I back away from the patio, heading back into the house and ball my fists.

I knew about the other woman. I even thought there might be more than

one. Who could blame him? My mother was a bitch and made the house

unbearable, trying to control everyone and everything, and we were all

suffocating under the clothes and the makeup and the standards, but…

Is he actually leaving her? Is he making a new life without us?

Is he leaving me with her?

Or is she leaving him? It sounded like my grandmother was trying to talk

her out of something.

Where do I go when I come home for holidays? They don’t know me

anymore. Do they even want me around—my mother forced to keep up

appearances, and my father forced to support a family he no longer wants?

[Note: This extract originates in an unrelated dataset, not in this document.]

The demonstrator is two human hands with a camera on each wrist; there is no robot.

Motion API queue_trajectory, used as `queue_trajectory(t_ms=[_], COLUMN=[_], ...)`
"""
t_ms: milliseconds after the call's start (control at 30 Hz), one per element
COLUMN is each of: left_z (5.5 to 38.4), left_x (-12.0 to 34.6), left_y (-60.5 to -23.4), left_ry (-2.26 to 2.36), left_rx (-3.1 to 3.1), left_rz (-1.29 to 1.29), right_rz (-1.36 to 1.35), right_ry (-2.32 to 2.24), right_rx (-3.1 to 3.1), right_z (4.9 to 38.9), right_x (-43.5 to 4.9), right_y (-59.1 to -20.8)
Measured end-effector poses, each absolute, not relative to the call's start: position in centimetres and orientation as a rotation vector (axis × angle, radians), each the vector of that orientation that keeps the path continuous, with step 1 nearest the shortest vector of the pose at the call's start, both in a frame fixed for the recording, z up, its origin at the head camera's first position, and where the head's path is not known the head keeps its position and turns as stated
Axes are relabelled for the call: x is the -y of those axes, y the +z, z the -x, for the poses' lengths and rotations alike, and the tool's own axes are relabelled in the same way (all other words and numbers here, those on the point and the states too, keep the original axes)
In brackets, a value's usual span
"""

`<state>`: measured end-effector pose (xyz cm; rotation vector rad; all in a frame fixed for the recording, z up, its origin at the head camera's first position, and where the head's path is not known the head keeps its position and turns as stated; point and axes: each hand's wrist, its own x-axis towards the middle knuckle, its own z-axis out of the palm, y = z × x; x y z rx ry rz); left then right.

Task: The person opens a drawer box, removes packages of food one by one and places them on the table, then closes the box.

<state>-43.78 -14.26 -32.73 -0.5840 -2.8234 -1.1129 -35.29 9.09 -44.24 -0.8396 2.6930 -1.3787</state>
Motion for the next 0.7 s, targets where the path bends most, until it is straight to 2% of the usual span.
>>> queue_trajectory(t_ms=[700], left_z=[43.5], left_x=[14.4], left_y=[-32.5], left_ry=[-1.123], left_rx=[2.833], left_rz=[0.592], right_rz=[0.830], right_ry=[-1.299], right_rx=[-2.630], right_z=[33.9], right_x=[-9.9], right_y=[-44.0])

Jesus, do they even know I’m still here?

I rub my hands up and down my face, drifting down the hallway, past all

our photos that my grandmother will keep up, because we look like a happy

family, and my grandfather looks like a doting husband.

I drift, until I find my way upstairs and in my grandmother’s room,

veering straight for the hidden cubby drawer in the mantel of her fireplace.

Reaching inside, I dig out the stack of letters I’d found there when I was

eight that now make a lot more sense since Macon told me about Two Locks

—the old, abandoned farm on Harley Creek my family owns where he said

my grandmother hid her affair.

I stare at the stack—more than fifty letters probably—yellowed with age

and secured with a white ribbon. At the time, I’d thought it was adult stuff.